Required action: The result should be a word-for-word retyping of the entries below, free of pictures.

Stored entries
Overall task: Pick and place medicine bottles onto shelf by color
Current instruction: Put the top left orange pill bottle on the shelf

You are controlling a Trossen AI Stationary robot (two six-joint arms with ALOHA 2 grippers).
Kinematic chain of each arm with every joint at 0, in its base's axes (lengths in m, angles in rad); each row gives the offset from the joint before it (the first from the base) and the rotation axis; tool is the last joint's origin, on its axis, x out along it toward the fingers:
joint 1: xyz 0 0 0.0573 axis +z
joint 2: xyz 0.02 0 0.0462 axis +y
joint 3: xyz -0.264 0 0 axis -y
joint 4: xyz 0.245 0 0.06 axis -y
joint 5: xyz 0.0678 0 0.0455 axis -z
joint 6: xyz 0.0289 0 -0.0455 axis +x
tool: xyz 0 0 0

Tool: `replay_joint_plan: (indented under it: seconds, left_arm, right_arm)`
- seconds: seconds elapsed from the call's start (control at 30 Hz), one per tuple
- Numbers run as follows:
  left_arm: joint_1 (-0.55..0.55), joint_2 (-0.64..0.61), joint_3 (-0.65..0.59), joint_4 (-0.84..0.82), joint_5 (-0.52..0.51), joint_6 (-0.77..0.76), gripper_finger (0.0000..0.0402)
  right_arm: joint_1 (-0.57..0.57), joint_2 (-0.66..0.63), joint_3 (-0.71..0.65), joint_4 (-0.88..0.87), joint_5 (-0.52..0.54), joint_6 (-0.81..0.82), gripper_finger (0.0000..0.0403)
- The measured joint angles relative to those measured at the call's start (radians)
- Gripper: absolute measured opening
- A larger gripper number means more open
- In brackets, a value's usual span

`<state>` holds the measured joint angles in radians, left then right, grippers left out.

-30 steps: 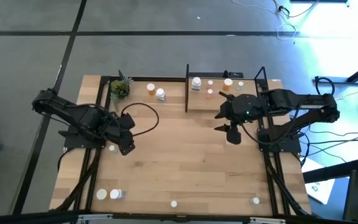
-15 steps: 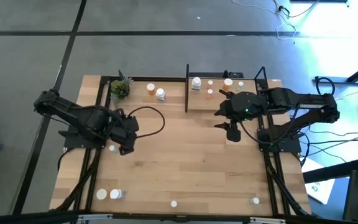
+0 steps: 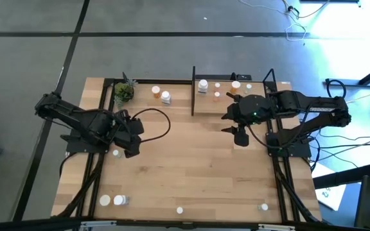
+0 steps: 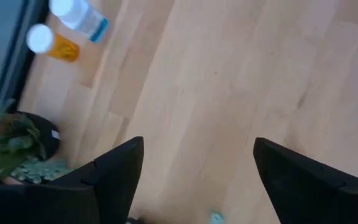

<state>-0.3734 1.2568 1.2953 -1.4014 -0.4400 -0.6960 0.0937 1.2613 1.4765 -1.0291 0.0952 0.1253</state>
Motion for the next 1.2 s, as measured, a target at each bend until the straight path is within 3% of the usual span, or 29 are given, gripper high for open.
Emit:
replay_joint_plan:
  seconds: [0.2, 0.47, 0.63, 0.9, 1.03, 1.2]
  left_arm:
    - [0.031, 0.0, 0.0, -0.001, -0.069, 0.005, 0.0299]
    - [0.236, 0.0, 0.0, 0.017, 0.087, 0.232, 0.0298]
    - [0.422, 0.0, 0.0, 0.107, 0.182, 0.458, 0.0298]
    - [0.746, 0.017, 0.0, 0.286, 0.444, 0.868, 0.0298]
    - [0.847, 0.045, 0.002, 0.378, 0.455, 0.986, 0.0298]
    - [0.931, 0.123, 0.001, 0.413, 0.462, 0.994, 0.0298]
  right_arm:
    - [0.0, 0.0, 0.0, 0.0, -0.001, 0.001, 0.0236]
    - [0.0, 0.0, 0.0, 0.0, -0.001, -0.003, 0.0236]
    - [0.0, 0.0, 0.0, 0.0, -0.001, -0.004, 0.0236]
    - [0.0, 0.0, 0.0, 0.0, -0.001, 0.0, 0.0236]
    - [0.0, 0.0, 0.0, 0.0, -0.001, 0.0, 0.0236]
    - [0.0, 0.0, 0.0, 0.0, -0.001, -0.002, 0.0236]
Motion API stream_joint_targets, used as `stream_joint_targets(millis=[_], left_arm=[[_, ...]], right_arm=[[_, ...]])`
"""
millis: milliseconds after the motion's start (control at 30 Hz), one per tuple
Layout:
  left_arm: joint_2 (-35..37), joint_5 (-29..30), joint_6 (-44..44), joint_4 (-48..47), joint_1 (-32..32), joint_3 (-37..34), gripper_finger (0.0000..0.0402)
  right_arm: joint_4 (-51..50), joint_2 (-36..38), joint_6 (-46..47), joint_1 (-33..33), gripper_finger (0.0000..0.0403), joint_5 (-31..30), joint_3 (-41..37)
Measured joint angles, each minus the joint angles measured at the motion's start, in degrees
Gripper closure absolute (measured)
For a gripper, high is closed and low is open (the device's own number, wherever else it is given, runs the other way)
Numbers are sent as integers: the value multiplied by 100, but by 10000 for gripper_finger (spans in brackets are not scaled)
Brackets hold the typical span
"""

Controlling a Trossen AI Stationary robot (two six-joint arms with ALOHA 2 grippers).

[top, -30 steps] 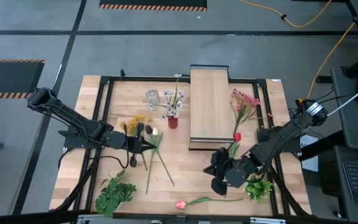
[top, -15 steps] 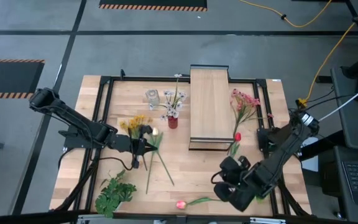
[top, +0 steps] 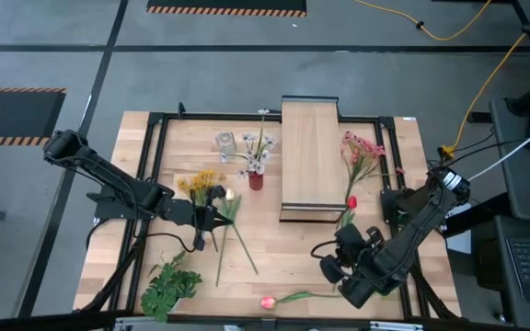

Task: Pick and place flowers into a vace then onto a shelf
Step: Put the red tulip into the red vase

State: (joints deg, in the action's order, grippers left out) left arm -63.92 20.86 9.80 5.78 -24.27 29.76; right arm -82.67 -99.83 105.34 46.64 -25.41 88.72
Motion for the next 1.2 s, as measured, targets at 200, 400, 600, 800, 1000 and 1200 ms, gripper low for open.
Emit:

Result:
Overall task: Pick and place medicine bottles onto shelf by color
Current instruction: Put the top left orange pill bottle on the shelf

You are controlling a Trossen AI Stationary robot (two six-joint arms with ALOHA 2 grippers).
Kinematic chain of each arm with every joint at 0, in its base's axes (lengths in m, angles in rad); each row gives the offset from the joint before it (the first from the base) and the rotation axis; tool is the last joint's origin, on its axis, x out along it toward the fingers:
joint 1: xyz 0 0 0.0573 axis +z
joint 2: xyz 0.02 0 0.0462 axis +y
joint 3: xyz -0.264 0 0 axis -y
joint 4: xyz 0.245 0 0.06 axis -y
joint 5: xyz 0.0678 0 0.0455 axis -z
joint 6: xyz 0.0289 0 -0.0455 axis +x
tool: xyz 0 0 0

Tool: `replay_joint_plan: (indented under it: seconds, left_arm, right_arm)`
- seconds: seconds elapsed from the call's start (control at 30 Hz), one per tuple
- Numbers run as follows:
  left_arm: joint_1 (-0.55..0.55), joint_2 (-0.64..0.61), joint_3 (-0.65..0.59), joint_4 (-0.84..0.82), joint_5 (-0.52..0.51), joint_6 (-0.77..0.76), gripper_finger (0.0000..0.0402)
  right_arm: joint_1 (-0.57..0.57), joint_2 (-0.66..0.63), joint_3 (-0.71..0.65), joint_4 (-0.88..0.87), joint_5 (-0.52..0.54), joint_6 (-0.81..0.82), gripper_finger (0.0000..0.0403)
- The measured joint angles relative to those measured at the call's start (radians)
- Gripper: absolute measured opening
- A larger gripper number means more open
- In brackets, a value's usual span

`<state>` holds the measured joint angles in radians, left then right, grippers left out.

-30 steps: 
-15 steps: 
+0 steps: 
+0 steps: 

<state>-0.3734 1.2568 1.2953 -1.4014 -0.4400 -0.6960 0.0937 1.2613 1.4765 -1.0291 0.0952 0.1253</state>
Motion for the next 1.2 s, as measured, a target at each bend until the straight path is within 3% of the usual span, or 29 are given, gripper high for open.
Emit:
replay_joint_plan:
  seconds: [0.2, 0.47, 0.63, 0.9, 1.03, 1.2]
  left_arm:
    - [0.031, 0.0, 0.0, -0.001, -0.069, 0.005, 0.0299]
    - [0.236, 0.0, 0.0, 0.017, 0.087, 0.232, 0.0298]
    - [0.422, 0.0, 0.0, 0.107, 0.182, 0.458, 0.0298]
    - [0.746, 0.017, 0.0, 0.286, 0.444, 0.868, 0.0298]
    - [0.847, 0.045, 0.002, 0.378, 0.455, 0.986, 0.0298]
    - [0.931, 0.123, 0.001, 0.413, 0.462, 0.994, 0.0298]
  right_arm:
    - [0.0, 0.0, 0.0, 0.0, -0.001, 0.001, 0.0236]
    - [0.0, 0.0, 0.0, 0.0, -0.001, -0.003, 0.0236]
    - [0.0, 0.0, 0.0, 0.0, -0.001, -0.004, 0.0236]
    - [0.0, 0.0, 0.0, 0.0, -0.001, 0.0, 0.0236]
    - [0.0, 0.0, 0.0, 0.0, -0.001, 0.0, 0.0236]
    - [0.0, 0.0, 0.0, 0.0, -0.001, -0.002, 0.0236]
Motion API stream_joint_targets, used as `stream_joint_targets(millis=[_], left_arm=[[_, ...]], right_arm=[[_, ...]])`
"""
millis: milliseconds after the motion's start (control at 30 Hz), one per tuple
Layout:
  left_arm: joint_2 (-35..37), joint_5 (-29..30), joint_6 (-44..44), joint_4 (-48..47), joint_1 (-32..32), joint_3 (-37..34), gripper_finger (0.0000..0.0402)
  right_arm: joint_4 (-51..50), joint_2 (-36..38), joint_6 (-46..47), joint_1 (-33..33), gripper_finger (0.0000..0.0403), joint_5 (-31..30), joint_3 (-41..37)
Measured joint angles, each minus the joint angles measured at the motion's start, in degrees
Gripper closure absolute (measured)
For a gripper, high is closed and low is open (the device's own number, wherever else it is given, runs the other way)
Numbers are sent as integers: the value multiplied by 100, but by 10000 for gripper_finger (spans in brackets are not scaled)
Brackets hold the typical span
"""

Controlling a Trossen AI Stationary robot (two six-joint arms with ALOHA 2 grippers).

[top, -30 steps] 
[top, -15 steps] 
[top, +0 steps] 

Task: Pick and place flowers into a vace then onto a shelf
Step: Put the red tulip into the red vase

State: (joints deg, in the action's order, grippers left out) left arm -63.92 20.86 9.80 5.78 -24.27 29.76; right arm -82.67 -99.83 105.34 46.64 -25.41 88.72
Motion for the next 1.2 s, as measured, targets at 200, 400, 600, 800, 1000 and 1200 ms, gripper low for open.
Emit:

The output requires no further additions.